Keep things organized GitHub Repository Introducing the quality of the project, code and contributions. For example, my work repository focuses on educational projects such as courses and training for businesses, so one of the resources I add is editing public datasets for educational purposes.
It also needs to be optimized LinkedIn Profile Engage with the machine learning community by highlighting relevant outcomes, accreditations, and roles and sharing insights and articles. I will do my best to do this by promoting articles written on this website!
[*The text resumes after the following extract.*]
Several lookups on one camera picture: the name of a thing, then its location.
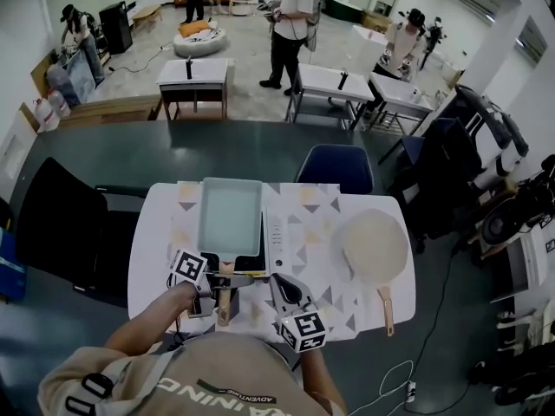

Consider creating again Personal Portfolio Website Make your expertise easier for recruiters and collaborators to understand at a glance, in order to present your work in a sophisticated and accessible way. It takes time and effort, I know: I still maintain a modern site “under construction” at the time of writing. But once you publish it and it looks professional, it can help you gain visibility and interest in you as a machine learning expert.
I'll summarize
This article provides you with important necessary tips and strategies to define and maintain your machine learning career in the future, in a direction that best resonates with you. Machine learning is a widespread and evolving field, and the possibilities for integrating yourself as a machine learning expert are very diverse and not just become a machine learning engineer. Continuous learning, knowing yourself and letting others know you are, is my proposed triad in this effort.
Iván Palomares Crarascosa AI leaders, writers, speakers, advisors, machine learning, deep learning & LLMS. He trains and guides others to use AI in the real world.